The Intangibles

 

In the modern world, we love to draw distinctions.  I don't know the history of this predilection, but it must be ancient and honorable.  Now how do we move beyond it? 

Well, OK, I do know a few things of distinction.  Descartes was its modern master; his mind-matter distinction being the mother of all distinctions.  Ever since Rene, there have been conscientious objectors to this never-ending process of analysis.  Holism is a cottage industry nowadays, but it continues to be an uphill battle.  Panpsychism is the most frequently raised alternative to this Cartesian pananalytic compulsion.  The modern basis of panpsychism is to be found in John Wheeler's remark that no phenomenon is real unless it is observed.  His remark gives voice to the quantum measurement problem. 

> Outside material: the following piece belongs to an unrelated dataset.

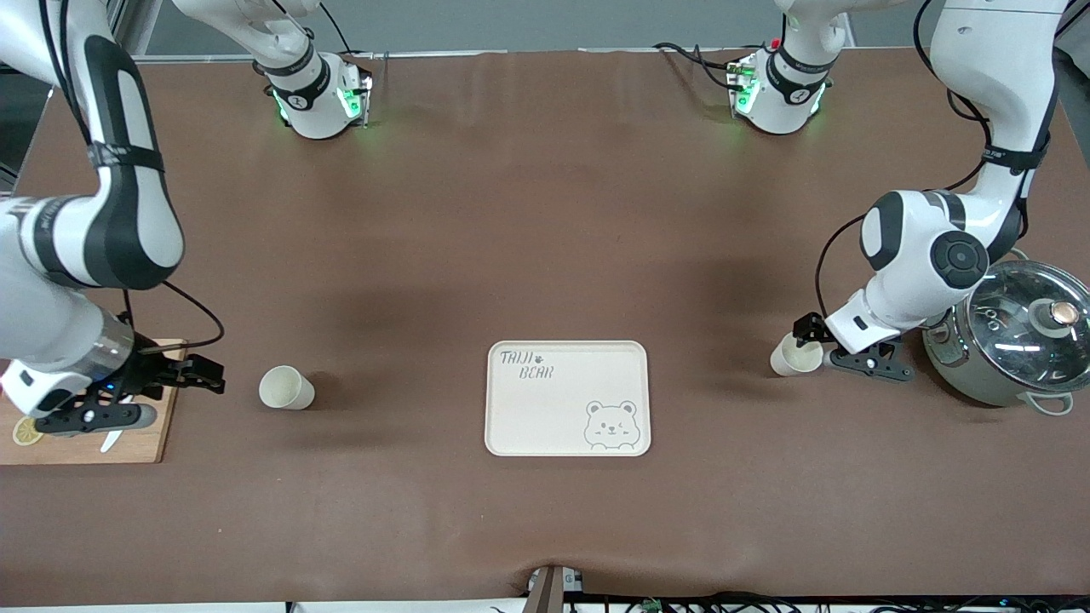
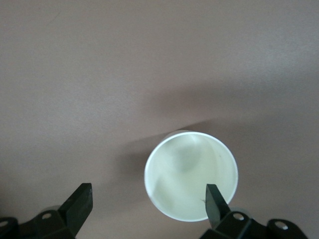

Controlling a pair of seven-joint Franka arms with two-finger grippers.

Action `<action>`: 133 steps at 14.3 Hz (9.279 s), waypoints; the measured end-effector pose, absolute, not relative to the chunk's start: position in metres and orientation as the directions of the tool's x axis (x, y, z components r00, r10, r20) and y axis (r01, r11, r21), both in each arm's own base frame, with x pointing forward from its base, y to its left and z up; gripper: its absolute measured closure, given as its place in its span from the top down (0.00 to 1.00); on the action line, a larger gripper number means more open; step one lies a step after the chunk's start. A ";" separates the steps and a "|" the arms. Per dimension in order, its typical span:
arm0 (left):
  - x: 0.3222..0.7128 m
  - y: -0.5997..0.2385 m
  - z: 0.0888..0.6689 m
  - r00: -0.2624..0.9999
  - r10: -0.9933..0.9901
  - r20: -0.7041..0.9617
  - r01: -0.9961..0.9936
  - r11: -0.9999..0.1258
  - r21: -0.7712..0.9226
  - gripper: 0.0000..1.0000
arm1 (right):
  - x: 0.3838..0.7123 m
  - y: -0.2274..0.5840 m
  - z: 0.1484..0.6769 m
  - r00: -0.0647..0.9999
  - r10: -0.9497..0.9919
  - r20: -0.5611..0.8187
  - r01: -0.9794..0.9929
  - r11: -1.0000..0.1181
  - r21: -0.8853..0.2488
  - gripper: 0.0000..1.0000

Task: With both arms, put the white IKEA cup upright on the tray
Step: 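Close the left and right grippers around the two white cups, then carry the cup with the left gripper over the bear tray, then set the left cup on the tray while the right gripper carries its cup, then lower the right cup onto the tray while the left gripper withdraws, then open the right gripper and lift it away from the tray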

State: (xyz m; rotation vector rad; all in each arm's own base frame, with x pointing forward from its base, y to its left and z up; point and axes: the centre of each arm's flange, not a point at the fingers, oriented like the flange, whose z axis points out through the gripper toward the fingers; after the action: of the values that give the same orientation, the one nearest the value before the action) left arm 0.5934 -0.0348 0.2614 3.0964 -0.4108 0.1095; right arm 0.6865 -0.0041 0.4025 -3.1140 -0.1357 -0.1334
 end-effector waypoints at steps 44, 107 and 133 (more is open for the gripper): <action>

It should be noted that to distinguish is to abstract, and abstractions are first among intangibles.  If abstractions are unreal then so is everything else that you can put your finger on, because the very idea of putting one's finger on something is just another, well, idea.  Tangibility is a concept.  There would be no tangibles if there were no concepts, so there is a vicious circularity or logical regress at the bottom of this and every other distinction that has ever been made.  And what do we make of that?  Merely another indication of the flimsy flim-flam that passes as modernism. 

Consider thirst.  Is thirst tangible?  Is it causal?  If not, then what causes one to crawl a mile across the burning sands to an oasis?  Hydro-depletion?  Folk psychology meets neuroscience in the middle of the desert.  The neuroscientist supposes thirst to be a mere concept, something to be eliminated from any scientific inventory of the world.  But what, pray tell, is science if not a humongous pile of concepts?  

Thirst is not locatable in space.  It is not extended.  But neither is an electron, nor is a synaptic event locatable, other than by gross generalization, or, should we say, by abstraction.  And what is space if it is not the mother of abstraction?  Space had not the slightest pretense to physicality until Einstein attempted a (re?)habilitation of it in his theory of General Relativity.  Imagine that!  The only recourse that space has to tangibility is totally dependent upon the notions of Riemannian topology.  

Clearly the game of analysis is logically and physically bankrupt.  And does anyone dispute this?  No one that I can find on the Internet is disputing this.  The analysts keep on analyzing merely because they don't know what else to do.  There is a viable analytic establishment.  There is no holistic establishment.  

I take that back.  There are holistic establishments.  They are called religions.  It was their ligaments that used to hold the world together, until Rene hit the scene.  With postmodernism, we are collectively marking time before the establishment of some new set of ligaments.  Only then could a spiritual body take shape.  Are the analysts sore afraid?  Anyone who does not fear God is whistling in the dark. The mother of all gods is sitting in the wings.